Portrait
Freddie Mercury: The Queen of Rock and Roll
Lhendup G Bhutia
Lhendup G Bhutia
08 Nov, 2018
THE FREDDIE MERCURY biopic Bohemian Rhapsody releases next week in India. It has garnered negative reviews for being formulaic and sanitised, considering the colourful and transgressive figure that Freddie Mercury was. But the film, released earlier abroad, has already gone on to become a big hit. It has had a troubled origin, from its director Bryan Singer being fired to the first-choice lead, Sacha Baron Cohen, departing acrimoniously—but not without turning in the knife saying the film was more about the success of the band Queen than that of the extraordinary life of its frontman. The movie is now about to be shown in India, where his parents were born and where he first began to explore his musical talent.

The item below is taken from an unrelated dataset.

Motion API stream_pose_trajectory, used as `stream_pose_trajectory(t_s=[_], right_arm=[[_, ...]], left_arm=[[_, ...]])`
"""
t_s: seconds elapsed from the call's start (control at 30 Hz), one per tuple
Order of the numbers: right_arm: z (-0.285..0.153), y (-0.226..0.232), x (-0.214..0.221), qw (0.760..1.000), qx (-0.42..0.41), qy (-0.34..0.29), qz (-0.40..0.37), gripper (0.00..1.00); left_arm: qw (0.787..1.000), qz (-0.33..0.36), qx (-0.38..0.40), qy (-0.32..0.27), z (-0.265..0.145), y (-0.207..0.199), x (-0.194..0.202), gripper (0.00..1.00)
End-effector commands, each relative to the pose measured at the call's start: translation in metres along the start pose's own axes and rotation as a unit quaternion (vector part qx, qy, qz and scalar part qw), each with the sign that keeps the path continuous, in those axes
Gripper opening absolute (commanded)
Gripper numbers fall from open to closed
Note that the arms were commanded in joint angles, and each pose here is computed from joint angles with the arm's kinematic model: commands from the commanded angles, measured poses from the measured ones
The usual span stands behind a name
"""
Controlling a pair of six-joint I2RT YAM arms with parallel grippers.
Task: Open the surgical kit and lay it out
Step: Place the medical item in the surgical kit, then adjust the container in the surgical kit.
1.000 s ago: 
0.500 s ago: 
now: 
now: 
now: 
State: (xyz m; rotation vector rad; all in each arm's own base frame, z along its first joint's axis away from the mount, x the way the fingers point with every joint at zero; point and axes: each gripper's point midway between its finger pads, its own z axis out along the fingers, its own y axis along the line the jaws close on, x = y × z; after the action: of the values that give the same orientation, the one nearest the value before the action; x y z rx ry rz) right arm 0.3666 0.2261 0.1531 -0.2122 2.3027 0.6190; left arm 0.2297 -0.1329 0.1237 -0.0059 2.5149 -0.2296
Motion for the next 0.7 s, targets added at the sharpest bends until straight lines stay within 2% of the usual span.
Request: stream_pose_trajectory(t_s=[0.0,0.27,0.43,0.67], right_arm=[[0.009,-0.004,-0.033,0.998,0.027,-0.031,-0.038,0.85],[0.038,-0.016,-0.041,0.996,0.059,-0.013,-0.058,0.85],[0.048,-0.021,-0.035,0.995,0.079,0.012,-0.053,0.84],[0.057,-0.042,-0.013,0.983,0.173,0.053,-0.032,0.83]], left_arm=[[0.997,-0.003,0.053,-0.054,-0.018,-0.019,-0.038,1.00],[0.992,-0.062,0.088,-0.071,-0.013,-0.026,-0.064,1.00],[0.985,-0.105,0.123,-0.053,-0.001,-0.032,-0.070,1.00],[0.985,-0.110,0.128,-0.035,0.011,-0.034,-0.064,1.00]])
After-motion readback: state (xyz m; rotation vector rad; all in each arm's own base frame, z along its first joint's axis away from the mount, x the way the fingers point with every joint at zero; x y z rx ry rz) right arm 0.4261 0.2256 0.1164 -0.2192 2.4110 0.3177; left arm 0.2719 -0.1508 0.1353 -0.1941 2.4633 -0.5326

It wasn’t just that Mercury’s voice was so distinct, that big vocal range, which some say owed its peculiarity to his pronounced overbite (he had four extra incisors at the back of his mouth), or that the range of the band’s music was so stylistically diverse, from out-and-out hard rock to elements of disco, pop and even opera. Mercury was an unusual figure in rock and roll history. He appeared at the peak of rock music, when there was no Asian rock musician, none of his stature at least, and very few openly gay musicians. Mercury was both, and right there at the top. A rock legend more excessive, more outrageous and more theatrical than anyone. He emerged on the scene in the 1970s and stayed on till he died because of AIDS-related complications in 1991.

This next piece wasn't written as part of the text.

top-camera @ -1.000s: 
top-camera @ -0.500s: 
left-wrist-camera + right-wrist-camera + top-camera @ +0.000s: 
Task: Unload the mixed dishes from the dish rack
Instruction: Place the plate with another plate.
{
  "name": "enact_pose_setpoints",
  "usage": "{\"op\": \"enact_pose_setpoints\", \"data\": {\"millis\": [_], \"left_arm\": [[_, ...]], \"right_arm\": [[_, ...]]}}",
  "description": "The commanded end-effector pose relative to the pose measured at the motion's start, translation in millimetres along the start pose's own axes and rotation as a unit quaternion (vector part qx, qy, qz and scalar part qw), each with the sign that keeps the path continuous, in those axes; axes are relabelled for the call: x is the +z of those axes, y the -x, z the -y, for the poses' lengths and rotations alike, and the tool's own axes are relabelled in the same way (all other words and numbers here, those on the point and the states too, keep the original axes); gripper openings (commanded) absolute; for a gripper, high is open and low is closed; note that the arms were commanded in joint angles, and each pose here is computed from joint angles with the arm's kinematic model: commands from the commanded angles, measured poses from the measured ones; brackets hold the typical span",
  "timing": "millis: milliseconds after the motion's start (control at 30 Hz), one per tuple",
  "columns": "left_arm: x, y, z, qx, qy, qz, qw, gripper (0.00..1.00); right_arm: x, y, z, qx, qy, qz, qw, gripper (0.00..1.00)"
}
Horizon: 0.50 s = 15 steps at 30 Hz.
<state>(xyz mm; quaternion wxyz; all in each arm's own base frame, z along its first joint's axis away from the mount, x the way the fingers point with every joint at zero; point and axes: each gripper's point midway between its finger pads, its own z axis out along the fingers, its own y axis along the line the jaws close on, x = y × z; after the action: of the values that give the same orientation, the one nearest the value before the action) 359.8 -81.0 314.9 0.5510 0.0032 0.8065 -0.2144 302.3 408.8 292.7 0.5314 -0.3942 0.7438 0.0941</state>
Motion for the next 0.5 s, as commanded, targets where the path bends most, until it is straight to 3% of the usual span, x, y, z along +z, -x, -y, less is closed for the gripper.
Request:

Mercury began life as Farrokh Bulsara, the son of a Parsi couple from what was then Bombay Presidency. He was born in Zanzibar, where his father worked as a high-court cashier. When he was around eight, in 1954, he was sent to Panchgani, a hill station close to Mumbai, to study at St Peter’s School. He was there till 1962, and after apparently failing his Class 10 exams, studied briefly at St Mary’s in Mumbai. It was at St Peter’s that he earned the nickname ‘Bucky’ and later ‘Freddie’. He learnt the piano at St Peter’s and also formed a music band, The Hectics. Some say he had a crush on a girl named Gita in a neighbouring girls’ school then, others say it was already obvious he was gay. According to some teachers, he had the peculiar habit of calling others ‘darling’. In 1963, Mercury returned to Zanzibar, and later went to England.
While he never made a public statement about being gay, he put his sexuality at the centre of his music. He hid in plain sight. His music hinted at it. His sense of style was not just over-the-top, it often defied gender assumptions. Sometimes he appeared in nothing but tight shorts, sometimes dressed as a ballet dancer. He wore feathers, leotards and leather. He was in drag get-up for the music video of I Want to Break Free. He seemed to revel in all this. A YouTube video of Mercury’s 1985 birthday party at a bar in Munich shows everyone in drag and almost certainly high. Mercury struts around in harlequin pants and a jacket but without a shirt. A 1981 Rolling Stone article describes another birthday party, where he swung naked from a chandelier. On tour in Japan, Mercury appeared on a show with bananas atop his head. “The Carmen Miranda (the samba dancer and actress who was known for wearing fruit hats in her films) of rock & roll,” chuckled Mercury in the article, “But what can I say? I’m a flamboyant personality. I like going out and having a good time.” Asked about Mercury’s image, the band’s bassist John Deacon said, “Some of us (in the band) hate it… But that’s him and you can’t stop him.”
Mercury was many things. He was excessive, outrageous, theatrical, perhaps even debauched. He had an air of doom. But he was also a proud man and a true original.